Mesajı Okuyun
Old 22-04-2009, 10:13   #2
Av.Ufuk Bozoğlu

 
Varsayılan

Sayın Katılımcı;

Eşinize karşı aranızda var olduğunu iddia ettiğiniz geçimsizliğe dayalı olarak bir boşanma davası açtığınızda, bu gerekçelerinizi ve eşinizin KUSURLU olduğunu ispat etmeniz gerekmektedir.

Medeni Kanun 186.maddeye göre eşler oturacakları konutu birlikte seçerler. Oturmakta olduğunuz ev, sağlıklı yaşamaya elverişli değil ise ve değiştirme imkanı varken yapılmıyorsa kusur olarak değerlendirilebilir..

Medeni Kanun 192. madeye göre de eşlerden herbiri, meslek veya iş seçiminde diğerinin iznini almak zorunda değildir. Ancak meslek ve iş seçiminde ve bunların yürütülmesinde evlilik birliğinin huzur ve yararı göz önünde tutulur denmektedir.

Eşiniz de eş ve baba olarak ailenin geçimine imkanı dahilinde katılmak, tüm imkanları ile ailesini rahatlığa ulaştırmak için elinden geleni yapmak zorundadır.

Eşinizin kazandığı parayı sizler dışında harcadığından, evine ve sizin ihtiyaçlarınıza ayırmadığından bahsetmemişsiniz.

Mahkeme yargıcı sunduğunz gerekçeleri ve delileri değerlendirerek, evlilik birliğinin yürümemesinde eşinizn kusurlu olup olmadığına karar verecektir.
Alıntı:
Ben öğretmenim yani kendime ait bir maaşım var fakat boşanma durumunda oğluma ve bana kendisinden bir nafaka bağlanacak mıdır?(örneğin oğlumla kiraya çıktığımda yarısını ödemesi gerekir mi?Ya da oğlumun kreş masraflarının yarısını karşılamalı mıdır?)

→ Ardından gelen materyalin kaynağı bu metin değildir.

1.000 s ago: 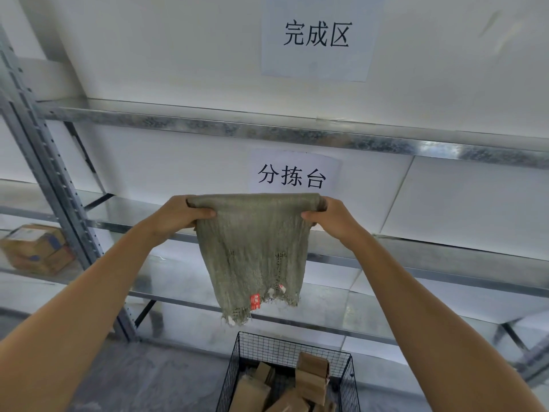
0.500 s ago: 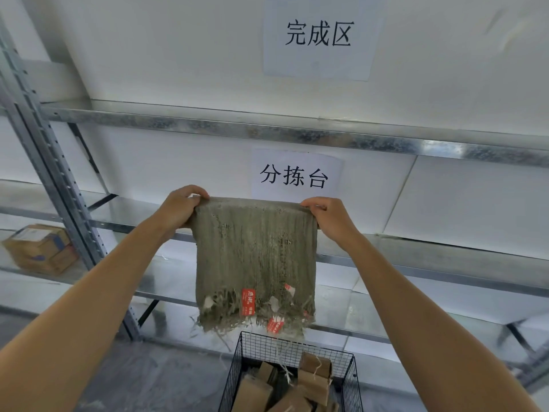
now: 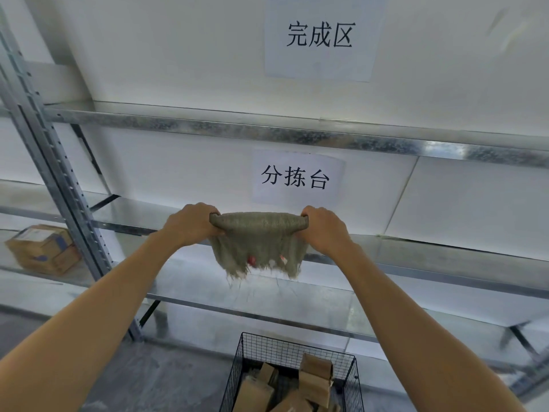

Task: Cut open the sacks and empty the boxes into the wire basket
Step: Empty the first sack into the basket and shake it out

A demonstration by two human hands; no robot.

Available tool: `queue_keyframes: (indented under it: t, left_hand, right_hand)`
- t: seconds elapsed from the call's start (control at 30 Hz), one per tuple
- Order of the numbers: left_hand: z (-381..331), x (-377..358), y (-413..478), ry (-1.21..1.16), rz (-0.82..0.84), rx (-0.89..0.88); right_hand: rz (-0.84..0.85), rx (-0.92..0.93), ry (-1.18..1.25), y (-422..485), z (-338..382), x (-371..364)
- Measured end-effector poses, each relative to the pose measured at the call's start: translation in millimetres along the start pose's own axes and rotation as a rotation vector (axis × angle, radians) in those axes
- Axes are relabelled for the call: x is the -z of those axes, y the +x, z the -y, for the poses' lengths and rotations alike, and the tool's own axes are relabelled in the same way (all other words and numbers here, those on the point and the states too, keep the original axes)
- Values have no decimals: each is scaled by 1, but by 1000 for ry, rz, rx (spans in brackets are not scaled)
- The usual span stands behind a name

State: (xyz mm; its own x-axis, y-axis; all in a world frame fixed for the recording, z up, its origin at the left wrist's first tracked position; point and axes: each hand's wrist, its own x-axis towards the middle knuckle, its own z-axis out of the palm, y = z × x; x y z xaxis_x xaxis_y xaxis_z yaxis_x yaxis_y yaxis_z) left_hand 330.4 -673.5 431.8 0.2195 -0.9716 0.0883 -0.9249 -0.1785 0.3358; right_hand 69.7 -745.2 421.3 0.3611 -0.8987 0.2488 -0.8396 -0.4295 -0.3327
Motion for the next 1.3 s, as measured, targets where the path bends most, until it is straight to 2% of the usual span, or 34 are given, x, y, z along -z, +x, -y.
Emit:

Sürekli bir maaşınız bulunması sebebi ile yoksulluk nafakası alma ihtimaliniz bulunmamaktadır. Ancak siz talep ediniz.

Mahkemelerce taktir edilen nafaka miktarlarının tespitinde maalesef kesin bir rakam veya kıstas söylemek mümkün değildir. Yani belirttiğiniz biçimde reel ölçütler alınmamaktadır.

Nafaka ödeyecek kişinin gerçek mal varlığı ve gelirleri nafaka miktarının belirlenmesinde en önemli maddelerden biridir.

Boşanma davasının açılması ile kendiniz ve çocuğunuz için önce TEDBİR nafakası istenmelidir.

Boşanmaya karar verilir ise, bu nafakaların kararın kesinleşmesinedn sonra yoksulluk ve iştirak olarak devamları talep edilmelidir.

2002 yılında alınan ev eşinizin şahsi malıdır. Eğer bu evin korunmasına veya güzelleştirilmesine katkınız oldu ise, değer artış payı alacağınızı dava etme hakkınız vardır.

2004 yılında alınan araba ise ortak maldır. Eşinizin bunun üzerinde tasfiye payı alacağı bulunmaktadır. Yine ayrıca kendisi bu arabanın alımında, korunmasında veya güzelleştirilmesinde ayrıca bir para harcadı ise, bunu değer artış payı alacağı olarak dava edebilir.

Ev eşyaları ile ilgili olarak da dava açma hakkınız bulunmaktadır.

SON SÖZ :

Sayın Katılımcı;

Anlatımlarınızdan, gerek boşanma davasını açarken ve gerekse yürütürken MUTLAKA bir avukat desteği almanız gerektiği sonucu çıkmaktadır.

Özel detayları profesyonel bir meslektaşımızla etraflıca DEĞERLENDİRMELİSİNİZ. Buna göre de boşanma gerekçelerinizin ispatında ve haklarınızı eksiksiz alabilmek hususunda doğru adımlar atabilirsiniz.

Hukuki desteği DOĞRUDAN almanız yararınızadır.

Eğer mevcut mali durumunuzun avukatlık ücreti ödemeye yeterli olmadığını kanıtlar(kira,okul vs..belgeler) İseniz, bulunduğunuz yer il barosundan tarafınıza avukat tayin edilecektir.